### Instructions to follow
Copy exactly the lines of the material below, starting with the first and including the line that holds "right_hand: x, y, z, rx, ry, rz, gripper".

### Provided data
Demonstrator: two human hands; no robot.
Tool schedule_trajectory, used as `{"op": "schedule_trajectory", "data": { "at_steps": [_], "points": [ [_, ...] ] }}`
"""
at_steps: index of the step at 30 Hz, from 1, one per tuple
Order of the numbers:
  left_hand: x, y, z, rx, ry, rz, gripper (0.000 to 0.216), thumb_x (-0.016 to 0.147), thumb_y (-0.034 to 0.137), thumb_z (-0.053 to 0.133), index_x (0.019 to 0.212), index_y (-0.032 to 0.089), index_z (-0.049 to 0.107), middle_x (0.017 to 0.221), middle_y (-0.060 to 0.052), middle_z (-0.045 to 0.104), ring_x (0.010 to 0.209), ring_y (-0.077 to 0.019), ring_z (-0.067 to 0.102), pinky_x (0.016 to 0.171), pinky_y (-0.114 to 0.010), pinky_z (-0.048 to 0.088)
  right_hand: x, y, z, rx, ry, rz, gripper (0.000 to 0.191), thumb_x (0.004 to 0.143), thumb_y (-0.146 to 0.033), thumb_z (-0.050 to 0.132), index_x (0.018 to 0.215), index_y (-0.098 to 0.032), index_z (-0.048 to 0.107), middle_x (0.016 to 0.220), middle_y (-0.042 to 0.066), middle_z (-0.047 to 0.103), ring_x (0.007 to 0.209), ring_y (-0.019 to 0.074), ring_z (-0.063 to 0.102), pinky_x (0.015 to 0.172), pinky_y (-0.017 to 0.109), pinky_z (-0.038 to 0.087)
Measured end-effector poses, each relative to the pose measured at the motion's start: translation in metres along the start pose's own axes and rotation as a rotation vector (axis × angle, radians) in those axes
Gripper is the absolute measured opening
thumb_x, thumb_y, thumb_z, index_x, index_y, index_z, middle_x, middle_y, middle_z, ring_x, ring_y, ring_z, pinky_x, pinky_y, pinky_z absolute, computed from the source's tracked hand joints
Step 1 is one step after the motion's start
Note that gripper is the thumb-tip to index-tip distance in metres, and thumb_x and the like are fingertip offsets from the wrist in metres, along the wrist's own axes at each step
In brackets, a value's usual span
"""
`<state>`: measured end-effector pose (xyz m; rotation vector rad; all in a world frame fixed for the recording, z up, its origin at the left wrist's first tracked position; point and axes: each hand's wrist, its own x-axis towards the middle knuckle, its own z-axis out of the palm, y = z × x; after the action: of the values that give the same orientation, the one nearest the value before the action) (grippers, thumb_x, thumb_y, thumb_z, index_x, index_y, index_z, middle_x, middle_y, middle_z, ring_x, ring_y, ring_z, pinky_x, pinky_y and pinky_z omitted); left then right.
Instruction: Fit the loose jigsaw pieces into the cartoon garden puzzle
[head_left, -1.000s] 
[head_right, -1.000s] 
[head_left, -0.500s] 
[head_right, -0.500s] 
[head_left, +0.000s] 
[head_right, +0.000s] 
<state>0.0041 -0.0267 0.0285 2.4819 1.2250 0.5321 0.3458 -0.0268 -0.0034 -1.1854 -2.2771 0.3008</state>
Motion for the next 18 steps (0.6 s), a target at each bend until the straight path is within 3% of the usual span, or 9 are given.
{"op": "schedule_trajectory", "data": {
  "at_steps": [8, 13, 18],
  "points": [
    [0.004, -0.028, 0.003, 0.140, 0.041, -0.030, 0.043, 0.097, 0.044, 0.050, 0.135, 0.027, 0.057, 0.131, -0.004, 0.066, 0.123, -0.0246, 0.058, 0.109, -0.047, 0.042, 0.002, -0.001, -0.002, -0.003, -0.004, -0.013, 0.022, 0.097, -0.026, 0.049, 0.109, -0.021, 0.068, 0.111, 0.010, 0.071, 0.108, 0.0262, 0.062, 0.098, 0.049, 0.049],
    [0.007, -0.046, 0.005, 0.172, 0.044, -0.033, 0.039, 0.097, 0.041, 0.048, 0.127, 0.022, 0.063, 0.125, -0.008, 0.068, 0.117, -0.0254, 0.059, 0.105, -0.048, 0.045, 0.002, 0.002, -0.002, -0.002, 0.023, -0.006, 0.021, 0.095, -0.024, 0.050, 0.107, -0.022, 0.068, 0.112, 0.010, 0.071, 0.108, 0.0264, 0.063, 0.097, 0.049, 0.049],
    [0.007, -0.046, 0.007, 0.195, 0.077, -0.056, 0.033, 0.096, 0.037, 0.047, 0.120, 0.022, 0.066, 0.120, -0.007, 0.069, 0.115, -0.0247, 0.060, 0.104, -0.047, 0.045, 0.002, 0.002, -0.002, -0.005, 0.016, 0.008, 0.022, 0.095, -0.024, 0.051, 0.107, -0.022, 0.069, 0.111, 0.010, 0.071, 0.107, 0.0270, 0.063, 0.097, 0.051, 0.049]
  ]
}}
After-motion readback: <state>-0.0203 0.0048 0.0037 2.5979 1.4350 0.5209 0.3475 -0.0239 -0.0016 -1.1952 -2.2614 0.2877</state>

### Task answer
Demonstrator: two human hands; no robot.
Tool schedule_trajectory, used as `{"op": "schedule_trajectory", "data": { "at_steps": [_], "points": [ [_, ...] ] }}`
"""
at_steps: index of the step at 30 Hz, from 1, one per tuple
Order of the numbers:
  left_hand: x, y, z, rx, ry, rz, gripper (0.000 to 0.216), thumb_x (-0.016 to 0.147), thumb_y (-0.034 to 0.137), thumb_z (-0.053 to 0.133), index_x (0.019 to 0.212), index_y (-0.032 to 0.089), index_z (-0.049 to 0.107), middle_x (0.017 to 0.221), middle_y (-0.060 to 0.052), middle_z (-0.045 to 0.104), ring_x (0.010 to 0.209), ring_y (-0.077 to 0.019), ring_z (-0.067 to 0.102), pinky_x (0.016 to 0.171), pinky_y (-0.114 to 0.010), pinky_z (-0.048 to 0.088)
  right_hand: x, y, z, rx, ry, rz, gripper (0.000 to 0.191), thumb_x (0.004 to 0.143), thumb_y (-0.146 to 0.033), thumb_z (-0.050 to 0.132), index_x (0.018 to 0.215), index_y (-0.098 to 0.032), index_z (-0.048 to 0.107), middle_x (0.016 to 0.220), middle_y (-0.042 to 0.066), middle_z (-0.047 to 0.103), ring_x (0.007 to 0.209), ring_y (-0.019 to 0.074), ring_z (-0.063 to 0.102), pinky_x (0.015 to 0.172), pinky_y (-0.017 to 0.109), pinky_z (-0.038 to 0.087)

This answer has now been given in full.